> Problem details:
Copy every line of the data below exactly as given, except for the pictures.

> Records provided:
———

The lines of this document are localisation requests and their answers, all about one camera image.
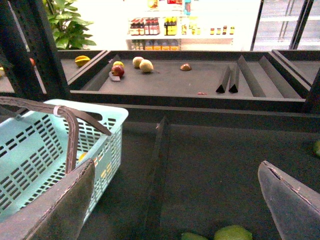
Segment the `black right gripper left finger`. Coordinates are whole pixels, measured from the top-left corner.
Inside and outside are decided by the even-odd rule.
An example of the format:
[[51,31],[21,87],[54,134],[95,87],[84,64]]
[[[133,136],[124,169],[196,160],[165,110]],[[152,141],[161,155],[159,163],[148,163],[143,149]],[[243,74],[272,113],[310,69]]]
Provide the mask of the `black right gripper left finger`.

———

> Problem solution:
The lines of this document are localisation requests and their answers, all about one camera image.
Segment the `black right gripper left finger`. Coordinates are whole pixels, measured from the top-left corner.
Inside and outside are decided by the even-odd rule.
An example of the format:
[[51,31],[21,87],[54,134],[95,87],[84,64]]
[[[133,136],[124,169],[196,160],[165,110]],[[152,141],[161,155],[159,163],[148,163],[143,149]],[[243,74],[272,113],[310,69]]]
Provide the mask of the `black right gripper left finger`.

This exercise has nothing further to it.